Film Notes: Point Break

Point Break

Following a string of box-office failures (that would go on to be Hyperreal Film Club favorites) in the 1980s, director Kathryn Bigelow knew she needed to try something different to connect with the movie-going public in the ‘90s. After coming across a script by W. Peter Iliff about surfers (a sport growing in popularity at the time), she and husband James Cameron worked on revising that script into what became Point Break. Although both Cameron and Bigelow are uncredited as writers, their perspective is all over the finished film. Bigelow takes what could be a standard cop drama with a Gen X edge (these bank robbers are SURFERS, DUDE!) and turns it on its head, zeroing in past the cliches and expected beats to create a sultry, desire-driven thriller. 

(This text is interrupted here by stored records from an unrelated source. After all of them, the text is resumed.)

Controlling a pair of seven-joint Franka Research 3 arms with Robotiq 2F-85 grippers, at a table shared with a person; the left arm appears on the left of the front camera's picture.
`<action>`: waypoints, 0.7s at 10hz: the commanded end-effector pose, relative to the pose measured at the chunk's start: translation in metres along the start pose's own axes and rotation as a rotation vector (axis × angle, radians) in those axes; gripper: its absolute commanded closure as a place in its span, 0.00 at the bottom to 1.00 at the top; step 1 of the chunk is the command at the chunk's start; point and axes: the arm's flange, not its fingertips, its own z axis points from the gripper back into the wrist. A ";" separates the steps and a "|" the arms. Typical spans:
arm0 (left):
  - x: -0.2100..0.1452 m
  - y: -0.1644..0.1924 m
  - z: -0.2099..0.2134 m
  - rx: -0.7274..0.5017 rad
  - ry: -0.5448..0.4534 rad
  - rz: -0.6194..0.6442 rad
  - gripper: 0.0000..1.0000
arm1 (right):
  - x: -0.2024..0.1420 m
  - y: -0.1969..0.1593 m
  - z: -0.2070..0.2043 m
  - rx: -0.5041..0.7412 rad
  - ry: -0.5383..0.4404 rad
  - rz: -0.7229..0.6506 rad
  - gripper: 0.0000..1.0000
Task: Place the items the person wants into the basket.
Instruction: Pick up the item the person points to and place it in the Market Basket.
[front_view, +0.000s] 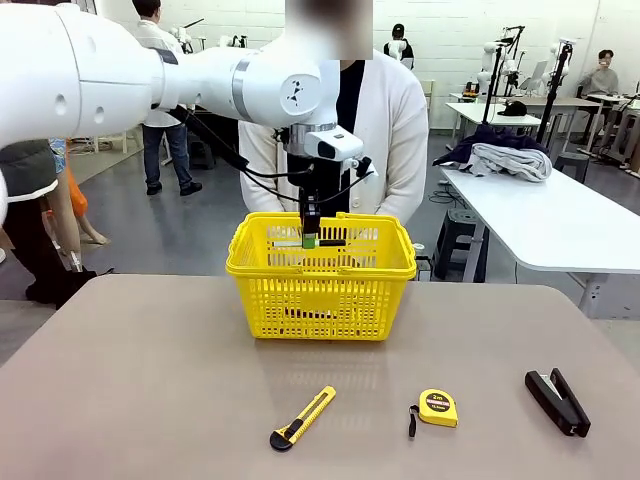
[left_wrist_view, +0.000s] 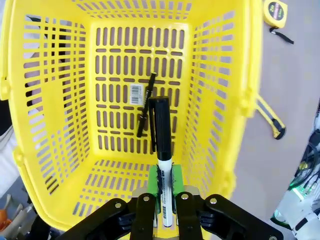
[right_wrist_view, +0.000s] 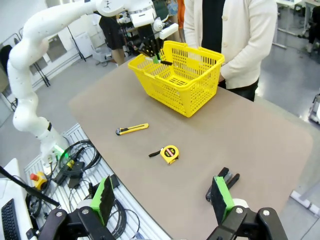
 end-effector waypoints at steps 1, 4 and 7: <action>0.014 0.036 -0.017 -0.010 0.000 -0.057 0.88 | 0.000 0.000 -0.001 0.016 -0.006 0.011 0.00; 0.025 0.054 -0.057 -0.060 0.027 -0.065 0.88 | 0.000 0.000 -0.001 0.016 -0.006 0.011 0.00; 0.029 0.056 -0.085 -0.095 0.050 -0.060 0.88 | 0.000 0.000 -0.001 0.016 -0.006 0.011 0.00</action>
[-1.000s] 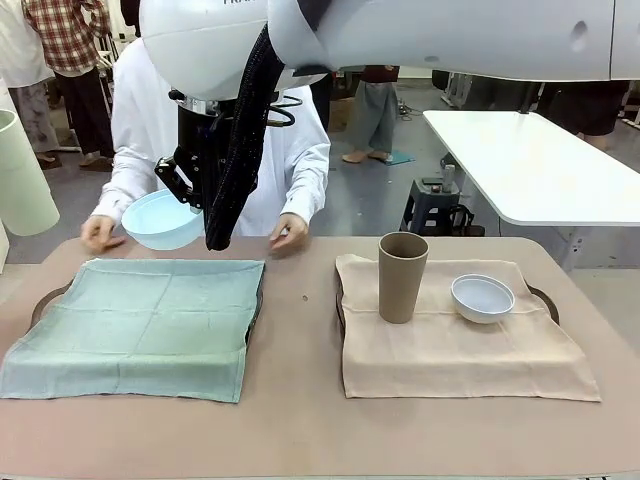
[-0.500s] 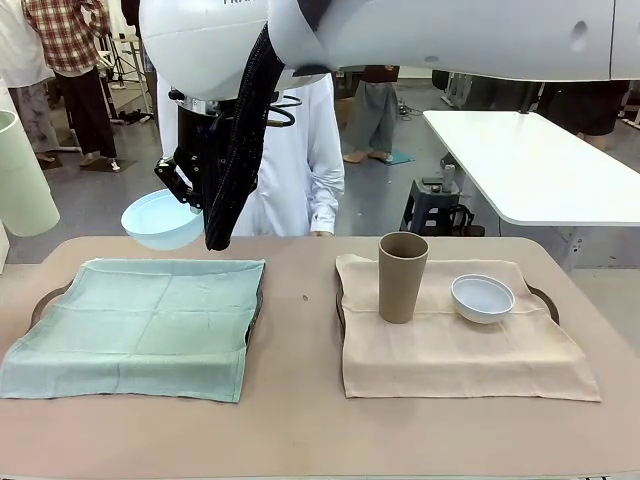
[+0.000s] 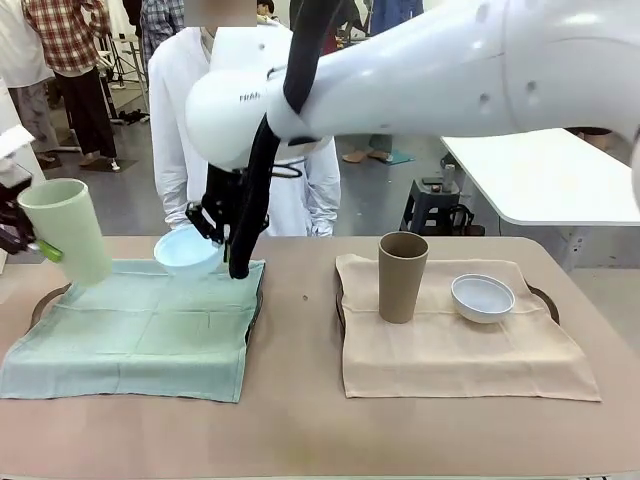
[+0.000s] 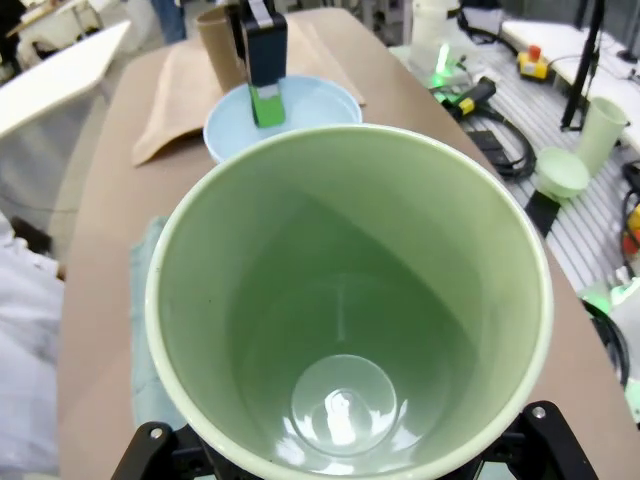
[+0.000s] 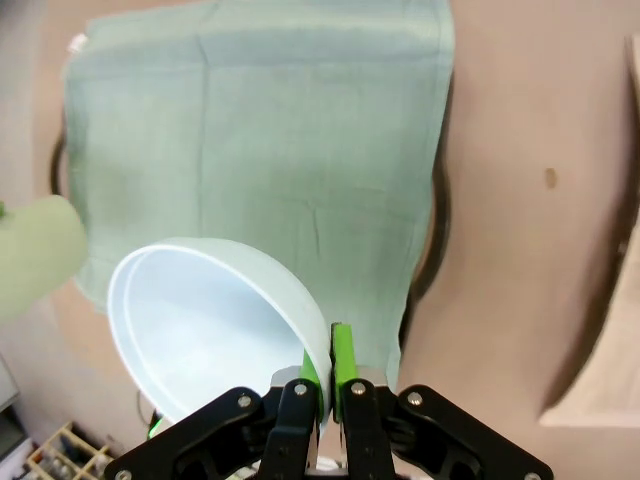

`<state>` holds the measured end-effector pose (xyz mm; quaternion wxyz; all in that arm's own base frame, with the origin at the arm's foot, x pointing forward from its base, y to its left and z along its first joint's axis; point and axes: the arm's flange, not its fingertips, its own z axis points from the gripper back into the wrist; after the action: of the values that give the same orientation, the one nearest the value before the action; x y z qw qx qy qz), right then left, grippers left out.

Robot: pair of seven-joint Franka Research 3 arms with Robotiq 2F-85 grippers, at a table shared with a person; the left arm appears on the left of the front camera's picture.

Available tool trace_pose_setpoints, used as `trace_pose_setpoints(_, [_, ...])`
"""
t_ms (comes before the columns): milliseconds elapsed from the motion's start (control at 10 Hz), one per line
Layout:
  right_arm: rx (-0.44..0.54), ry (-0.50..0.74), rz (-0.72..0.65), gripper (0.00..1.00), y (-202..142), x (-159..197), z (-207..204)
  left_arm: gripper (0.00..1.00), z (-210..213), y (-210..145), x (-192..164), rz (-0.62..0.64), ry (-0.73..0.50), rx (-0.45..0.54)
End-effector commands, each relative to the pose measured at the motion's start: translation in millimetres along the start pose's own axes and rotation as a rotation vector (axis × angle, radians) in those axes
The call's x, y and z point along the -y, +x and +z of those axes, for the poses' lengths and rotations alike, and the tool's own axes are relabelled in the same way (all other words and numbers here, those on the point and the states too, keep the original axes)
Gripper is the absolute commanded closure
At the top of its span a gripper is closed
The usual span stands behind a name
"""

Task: Set up a tray with a mat and arrange the tableware.
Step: Place the Picnic Bowl and Reusable plastic cup back onto the Handle tray in front of the human's position.

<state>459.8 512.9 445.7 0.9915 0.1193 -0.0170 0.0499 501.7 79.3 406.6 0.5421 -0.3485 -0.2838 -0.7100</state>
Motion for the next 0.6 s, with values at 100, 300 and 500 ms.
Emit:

As with her earlier features Near Dark and The Loveless, Bigelow makes the antagonists and their choices seductive; the moral arc of those movies tilt back toward justice by the end, but the journey is all about how tempting it can be to abandon the sun and party all night. In Point Break, Bigelow found arguably the ideal actor pairing for an idealistic, in-over-his-head sweetheart and the sexy, sweaty, "villain": Keanu Reeves and Patrick Swayze. An extremely young Reeves post-Bill and Ted's Excellent Adventure but pre-Speed stars as Johnny Utah, uptight former college quarterback turned FBI agent tasked with going undercover with a group of surfers who might also be a crew of bank robbers. Swayze stars opposite as Bodhi, the leader of the surfers, rocking a devil-may-care attitude and inner peace that Johnny—and the audience—can't help but want.

The movie is as much a romance as it is a thriller, with Bigelow highlighting the playful physical touches men allow themselves to share, drawing attention to the small moments of eye contact across a fire on the beach. But when Point Break does get to the action, Bigelow provides the same perspective. Reeves shared in a 2017 interview that Bigelow used a "pogo cam" technique to keep the focus on the actors' bodies as they move through the action scenes. While some action movies prioritize making the actor look good in each scene, Bigelow brings the viewer directly into the action with every shake of the camera; each jump, dive, and chase feels deeply intimate and real. And where so many action movies focused on indestructible masculine forces of nature, Point Break pushes a youthful heartthrob Reeves into the real forces of nature: the ocean and Swayze's insatiable lust for life and thrills.